Challenge for Irish business negotiating new trading arrangements during Brexit negotiations
In the much heralded speech last week, UK prime minister Theresa May confirmed she would after all be seeking the UK’s full withdrawal from the EU, its single market and customs union.
The uncertainty — and the prospect of trade with the EU becoming subject to tariffs and other trade barriers — was not ameliorated, and confirmed the stark warning from Carolyn Fairbairn, head of the Confederation of British Industry.
Ms Fairbairn said: “The UK needs access to the single market. Leaving the EU and reverting to international trade rules would do serious and lasting damage to the UK economy.”
If access to the single market was lost, Ms Fairbairn added, the costs for businesses in the UK would go up, which in turn could lead to jobs being lost.
Ms May acknowledged uncertainty over the exit process from the EU was a major concern for businesses. Her strong offer that “we will seek to avoid a disruptive cliff-edge” was good rhetoric but was seen to be just that when she later ruled out entering into any of the existing EU free trade agreement packages.
Further brinkmanship was seen in her threat to walk away from the EU if she did not get what she wanted — “no deal is better than a bad deal”, evoking the image Britain would instead head down the road of a West- Singapore low tax regime with soft touch regulations.
The ultimate antithesis of avoiding the cliff-edge was unveiled when she said whatever deal was negotiated with the EU would be put to a vote in both houses of parliament, the Commons and Lords, for ratification. This may be seen by many as an opportunity for a fresh bite at the Brexit vote.
Last week’s undiplomatic threats, however, ring hollow. Everyone will lose if there is no agreement, but nobody will lose as much as Britain. The UK is in no position to bully its way to a cushy deal and EU leaders in no mood to offer one.
Indeed, no one wants a ‘’bad deal’’, least of all Ireland, but “no deal” is the worst deal for everybody.
Hence her willingness to declare that no deal is better than a bad deal — that, in other words, she is prepared to see the UK trade with the EU on World Trade Organisation (WTO) terms if necessary — is kamikaze.
Every credible study that has been conducted has shown that the WTO option would do serious and lasting damage to the UK economy and its trading partners — such as Ireland.
Paschal Lamy, the former director general of the WTO, at the Davos world economic summit last week confirmed this view.
Ruling out membership of the European Economic Area (EEA) which Norway trades under with the EU is understandable, as this involves requirements — such as accepting free movement of people and adopting most EU legislation — that are politically unacceptable to the UK government.

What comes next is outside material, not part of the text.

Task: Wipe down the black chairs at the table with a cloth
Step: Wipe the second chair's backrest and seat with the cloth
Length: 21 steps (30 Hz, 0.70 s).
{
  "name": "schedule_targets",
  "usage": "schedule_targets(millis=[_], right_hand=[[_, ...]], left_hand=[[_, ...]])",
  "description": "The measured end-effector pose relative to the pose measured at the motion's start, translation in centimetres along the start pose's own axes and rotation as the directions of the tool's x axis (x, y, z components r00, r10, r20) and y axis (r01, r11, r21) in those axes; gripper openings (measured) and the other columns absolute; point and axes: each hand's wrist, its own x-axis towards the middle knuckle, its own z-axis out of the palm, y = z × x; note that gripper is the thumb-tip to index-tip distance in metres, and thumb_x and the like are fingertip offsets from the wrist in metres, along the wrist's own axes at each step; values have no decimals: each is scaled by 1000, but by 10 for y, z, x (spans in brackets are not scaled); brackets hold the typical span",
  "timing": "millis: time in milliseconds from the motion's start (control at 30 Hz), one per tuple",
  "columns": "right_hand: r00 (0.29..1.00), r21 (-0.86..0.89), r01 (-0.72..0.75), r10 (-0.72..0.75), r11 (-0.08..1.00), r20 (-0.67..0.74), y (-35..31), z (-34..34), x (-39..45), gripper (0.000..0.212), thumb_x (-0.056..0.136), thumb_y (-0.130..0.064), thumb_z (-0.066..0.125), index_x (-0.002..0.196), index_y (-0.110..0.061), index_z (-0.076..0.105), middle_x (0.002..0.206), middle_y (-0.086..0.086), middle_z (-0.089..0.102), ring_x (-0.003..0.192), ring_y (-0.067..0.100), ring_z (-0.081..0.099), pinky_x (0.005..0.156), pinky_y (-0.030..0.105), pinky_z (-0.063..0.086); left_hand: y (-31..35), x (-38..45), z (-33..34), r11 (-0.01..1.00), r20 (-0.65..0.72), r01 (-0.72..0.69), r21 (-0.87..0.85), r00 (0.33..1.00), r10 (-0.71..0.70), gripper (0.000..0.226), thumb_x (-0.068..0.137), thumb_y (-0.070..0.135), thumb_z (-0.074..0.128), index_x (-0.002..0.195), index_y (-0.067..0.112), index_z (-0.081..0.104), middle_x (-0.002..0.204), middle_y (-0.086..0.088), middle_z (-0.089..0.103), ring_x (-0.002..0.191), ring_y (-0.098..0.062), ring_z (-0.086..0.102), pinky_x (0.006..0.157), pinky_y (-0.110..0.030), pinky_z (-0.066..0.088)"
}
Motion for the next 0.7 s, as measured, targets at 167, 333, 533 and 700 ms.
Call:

The leading UK-based think tank Open Europe has confirmed as much, warning a Norway-style relationship with the EU is “unlikely to be a viable long-term option” for the UK.
A more palatable solution may be to take the Swiss route and join the European Free Trade Association (EFTA) under which the EU could accelerate the process.

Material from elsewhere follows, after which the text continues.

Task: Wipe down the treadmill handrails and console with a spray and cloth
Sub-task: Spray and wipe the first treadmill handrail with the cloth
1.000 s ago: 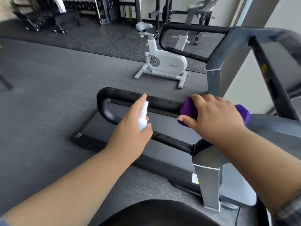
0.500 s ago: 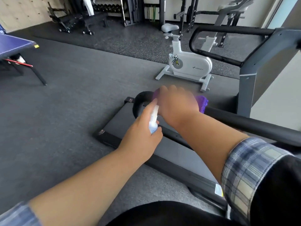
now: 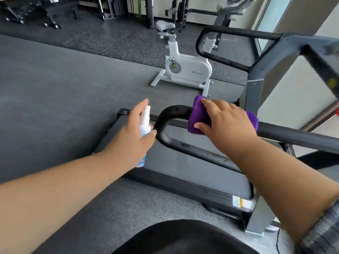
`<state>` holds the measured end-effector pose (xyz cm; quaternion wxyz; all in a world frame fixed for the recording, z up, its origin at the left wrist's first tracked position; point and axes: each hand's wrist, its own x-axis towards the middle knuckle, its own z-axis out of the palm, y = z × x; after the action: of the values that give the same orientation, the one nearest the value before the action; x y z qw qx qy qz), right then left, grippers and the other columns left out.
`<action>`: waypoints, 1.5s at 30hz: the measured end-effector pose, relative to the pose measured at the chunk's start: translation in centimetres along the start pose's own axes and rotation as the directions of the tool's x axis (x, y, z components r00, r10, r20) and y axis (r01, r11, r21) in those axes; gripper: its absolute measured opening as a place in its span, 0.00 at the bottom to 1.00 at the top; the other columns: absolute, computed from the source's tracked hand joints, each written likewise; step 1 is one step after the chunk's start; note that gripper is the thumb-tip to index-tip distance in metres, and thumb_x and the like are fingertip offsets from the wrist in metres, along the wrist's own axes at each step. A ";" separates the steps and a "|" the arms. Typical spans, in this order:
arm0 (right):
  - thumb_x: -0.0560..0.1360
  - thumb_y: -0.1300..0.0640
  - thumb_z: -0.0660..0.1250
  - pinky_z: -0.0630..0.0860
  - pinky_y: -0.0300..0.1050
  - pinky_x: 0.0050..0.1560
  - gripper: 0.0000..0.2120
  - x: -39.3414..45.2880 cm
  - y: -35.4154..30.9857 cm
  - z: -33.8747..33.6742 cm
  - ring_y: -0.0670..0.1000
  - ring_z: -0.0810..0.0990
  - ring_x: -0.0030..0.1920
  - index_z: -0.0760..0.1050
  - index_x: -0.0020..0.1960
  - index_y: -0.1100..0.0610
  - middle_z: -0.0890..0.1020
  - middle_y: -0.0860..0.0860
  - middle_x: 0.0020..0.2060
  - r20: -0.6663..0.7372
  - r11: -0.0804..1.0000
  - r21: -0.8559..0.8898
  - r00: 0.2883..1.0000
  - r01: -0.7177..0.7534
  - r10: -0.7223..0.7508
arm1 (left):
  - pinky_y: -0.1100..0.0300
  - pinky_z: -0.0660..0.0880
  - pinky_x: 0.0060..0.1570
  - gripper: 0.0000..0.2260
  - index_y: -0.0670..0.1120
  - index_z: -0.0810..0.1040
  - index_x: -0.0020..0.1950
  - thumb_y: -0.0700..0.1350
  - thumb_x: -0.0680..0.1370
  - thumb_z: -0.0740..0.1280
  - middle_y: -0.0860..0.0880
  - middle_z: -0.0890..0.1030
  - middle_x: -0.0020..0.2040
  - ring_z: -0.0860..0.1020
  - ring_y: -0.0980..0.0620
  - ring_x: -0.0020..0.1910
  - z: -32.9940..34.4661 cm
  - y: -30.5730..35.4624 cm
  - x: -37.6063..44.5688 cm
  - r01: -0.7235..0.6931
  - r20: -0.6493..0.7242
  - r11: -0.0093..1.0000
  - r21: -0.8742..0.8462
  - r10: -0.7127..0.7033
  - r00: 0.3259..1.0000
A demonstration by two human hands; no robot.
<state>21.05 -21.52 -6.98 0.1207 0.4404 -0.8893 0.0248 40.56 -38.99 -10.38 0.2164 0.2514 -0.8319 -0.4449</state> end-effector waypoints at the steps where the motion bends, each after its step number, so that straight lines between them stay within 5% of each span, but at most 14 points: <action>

The 120 odd sectoral treaties underpinning the EU arrangement with Switzerland could potentially be cherry picked by the British negotiators, as it offers the ability to negotiate stand-alone trade agreements with non–EU countries.
Open Europe sees merit in this options, stating: “It provides an off-the-shelf model, thereby minimising short-term economic disruption and uncertainty, and could help smoothen some of the regional differences thrown up by the Brexit vote, such as those raised by Scottish first minister Nicola Sturgeon’’.
Leaving the EU’s customs union, but striking a new deal, taking in elements of current single market arrangements in certain areas, is Ms May’s suggestion.
She gave examples such as the export of cars and lorries, or the freedom to provide financial services across national borders —“as it makes no sense to start again from scratch when Britain and the remaining member states have adhered to the same rules for so many years”.
But, European leaders have made clear their opposition to cherry-picking. And are well aware that in an exit to a basic WTO agreement, 60% of the UK loss in goods’ exports would come from four main markets — Germany, the Netherlands, France and Ireland — motor vehicles accounting for the majority of UK exports to Germany.
Also the UK financial sector serves primarily other European countries, with 38% of the UK’s export to the EU. Neither of these facts will have gone unnoticed by EU negotiators.
The way in which the UK leaves the EU and on what terms is critical for jobs and investment in Ireland.
Defaulting to trading by WTO rules would leave 90% of UK goods trade with Ireland subject to new tariffs and customs procedures.
The significant costs involved would affect Irish exporters and importers, as well as those in their supply chains.
The challenge now for Irish business will be negotiating new trading arrangements with their UK customers, while exit negotiations are still on-going.
I can’t see these being concluded until the very end of the two-year period for exit, which means that the UK will depart the European single market without a full agreement on what will replace it.
As the nature of the possible interim and final agreements take shape, UK markets will be a bumpy ride for Irish exporters.